Getting the Earth out of the Anthropocene period

For the past 12,000 years, Earth’s circular orbit has provided stable temperatures, fostering the Holocene era, crucial for human development and agriculture. This unique period of warmth, longer than previous interglacials, is threatened by human-induced climate change, with CO2 levels exceeding safe limits. The transition to the Anthropocene era, marked by significant human impact, necessitates urgent global action on sustainability and emissions reduction, as highlighted in recent international agreements and commitments by various US entities, despite federal resistance.

This article was first published in The Mint. You can read the original at this link.


The Earth’s orbit around the sun has, for the last 12,000 years, been more circular than it has been at anytime in the past 400,000 years. As a result, even though it has, for most of its history, been a planet whose surface temperatures varied significantly during the course of a year, the weather for most of the time that mankind has been around has been quite pleasant.

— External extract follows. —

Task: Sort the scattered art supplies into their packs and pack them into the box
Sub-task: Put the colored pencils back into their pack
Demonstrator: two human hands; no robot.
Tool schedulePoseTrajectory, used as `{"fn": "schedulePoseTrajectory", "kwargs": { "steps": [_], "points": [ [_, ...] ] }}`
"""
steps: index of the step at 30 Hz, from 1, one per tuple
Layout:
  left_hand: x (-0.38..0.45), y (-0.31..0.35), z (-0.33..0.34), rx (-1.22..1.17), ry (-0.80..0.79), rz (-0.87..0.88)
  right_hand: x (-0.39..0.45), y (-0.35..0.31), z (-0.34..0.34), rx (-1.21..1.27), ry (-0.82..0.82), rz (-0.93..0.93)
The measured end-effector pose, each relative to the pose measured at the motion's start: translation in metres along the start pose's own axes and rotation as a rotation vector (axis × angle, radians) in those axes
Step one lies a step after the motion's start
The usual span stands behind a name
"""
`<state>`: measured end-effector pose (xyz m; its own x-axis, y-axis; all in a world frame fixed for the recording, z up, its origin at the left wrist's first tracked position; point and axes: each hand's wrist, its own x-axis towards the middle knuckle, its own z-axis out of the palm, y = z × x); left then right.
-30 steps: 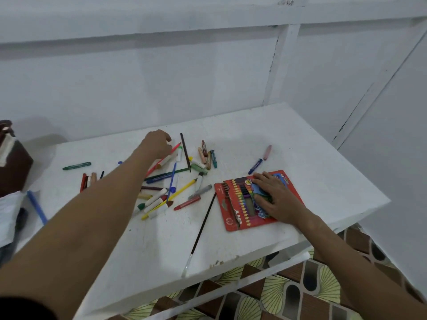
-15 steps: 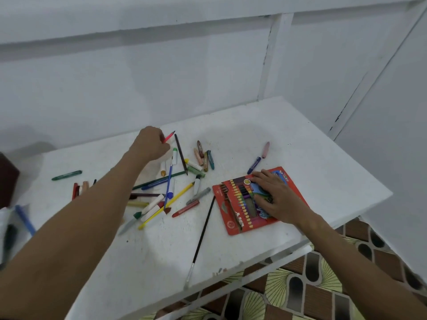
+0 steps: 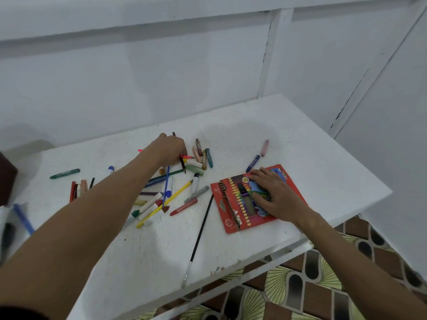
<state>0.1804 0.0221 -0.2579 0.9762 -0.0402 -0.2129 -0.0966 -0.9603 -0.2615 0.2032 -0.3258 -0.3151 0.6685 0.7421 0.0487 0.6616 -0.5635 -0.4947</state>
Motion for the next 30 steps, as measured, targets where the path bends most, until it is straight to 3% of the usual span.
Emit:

It is due to this period of planetary warmth, a time anthropologists call the Holocene, that homo sapiens were able to develop into a truly planetary species. Thanks to the stability of the weather patterns, we were able to invent agriculture. This is why nearly all the great civilisations of the past—Indus Valley, Ancient Egypt and the Mayans—came into being at roughly the same time, and the reason why we have managed to evolve from hunter-gatherer tribes to agrarian societies and, finally, into the highly evolved planetary species we are today.

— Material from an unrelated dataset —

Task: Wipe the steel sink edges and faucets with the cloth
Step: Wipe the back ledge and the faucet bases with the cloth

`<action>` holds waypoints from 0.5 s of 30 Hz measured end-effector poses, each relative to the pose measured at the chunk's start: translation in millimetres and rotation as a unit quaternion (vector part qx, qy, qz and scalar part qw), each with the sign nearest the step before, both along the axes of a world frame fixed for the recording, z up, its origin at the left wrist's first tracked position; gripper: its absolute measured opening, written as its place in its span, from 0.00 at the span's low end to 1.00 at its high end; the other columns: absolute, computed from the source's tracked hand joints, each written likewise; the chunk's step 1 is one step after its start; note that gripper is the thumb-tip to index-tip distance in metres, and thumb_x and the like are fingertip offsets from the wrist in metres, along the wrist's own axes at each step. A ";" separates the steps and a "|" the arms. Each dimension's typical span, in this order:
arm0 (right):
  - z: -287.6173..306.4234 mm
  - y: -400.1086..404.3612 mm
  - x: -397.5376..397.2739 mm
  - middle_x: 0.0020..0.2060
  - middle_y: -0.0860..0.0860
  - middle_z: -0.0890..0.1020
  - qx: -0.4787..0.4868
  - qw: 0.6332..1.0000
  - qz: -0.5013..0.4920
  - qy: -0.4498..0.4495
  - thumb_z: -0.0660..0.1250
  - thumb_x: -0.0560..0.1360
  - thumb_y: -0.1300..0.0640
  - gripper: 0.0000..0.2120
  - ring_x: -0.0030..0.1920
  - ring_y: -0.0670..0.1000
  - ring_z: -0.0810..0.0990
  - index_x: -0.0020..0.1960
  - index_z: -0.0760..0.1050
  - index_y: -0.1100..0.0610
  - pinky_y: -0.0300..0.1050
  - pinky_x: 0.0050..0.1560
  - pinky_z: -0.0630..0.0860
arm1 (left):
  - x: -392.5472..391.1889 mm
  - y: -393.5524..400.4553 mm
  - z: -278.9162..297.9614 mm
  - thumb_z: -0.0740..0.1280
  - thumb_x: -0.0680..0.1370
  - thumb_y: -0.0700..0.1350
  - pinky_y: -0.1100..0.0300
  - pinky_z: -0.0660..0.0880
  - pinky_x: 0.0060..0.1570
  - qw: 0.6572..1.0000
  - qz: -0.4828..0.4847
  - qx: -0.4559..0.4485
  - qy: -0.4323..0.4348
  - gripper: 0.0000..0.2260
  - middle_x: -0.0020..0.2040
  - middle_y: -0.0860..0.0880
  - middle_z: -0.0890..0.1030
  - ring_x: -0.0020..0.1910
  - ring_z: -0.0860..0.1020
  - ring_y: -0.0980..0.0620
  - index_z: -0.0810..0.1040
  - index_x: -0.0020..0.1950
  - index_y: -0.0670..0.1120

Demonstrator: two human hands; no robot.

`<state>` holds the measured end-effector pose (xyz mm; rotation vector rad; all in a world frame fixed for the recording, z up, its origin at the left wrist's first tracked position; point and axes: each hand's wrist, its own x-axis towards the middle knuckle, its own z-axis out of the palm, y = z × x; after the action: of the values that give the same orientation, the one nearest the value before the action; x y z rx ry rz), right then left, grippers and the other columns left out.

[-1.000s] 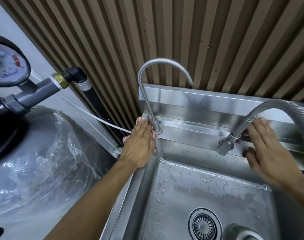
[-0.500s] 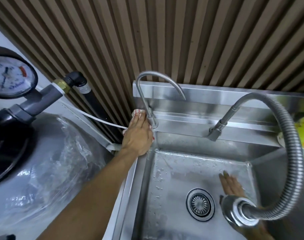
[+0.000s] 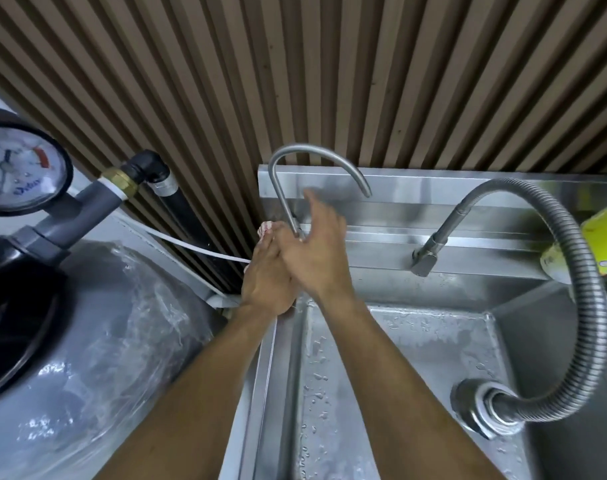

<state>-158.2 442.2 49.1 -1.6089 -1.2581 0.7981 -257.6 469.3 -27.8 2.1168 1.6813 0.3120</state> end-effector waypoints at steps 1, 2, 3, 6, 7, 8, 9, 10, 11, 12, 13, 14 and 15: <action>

Data from the Greenland ice core indicates that over the past 125,000 years, there have been just two interglacial periods when the planet warmed to current levels. Never before has a period of temperate warmth lasted for more than 10,000 years. This current interglacial has already gone on for 12,000 years and shows no signs of cooling down. Instead, thanks to its unusual orbit, temperate conditions are expected to continue for at least another 50,000 years. It seems that humankind has, serendipitously, been born onto the one planet in the solar system that is at the exactly right distance from the sun, at the one time in history when its orbit has stabilised enough to make it capable of supporting a life form as fragile as ourselves. This sort of fortune should not be sneered at.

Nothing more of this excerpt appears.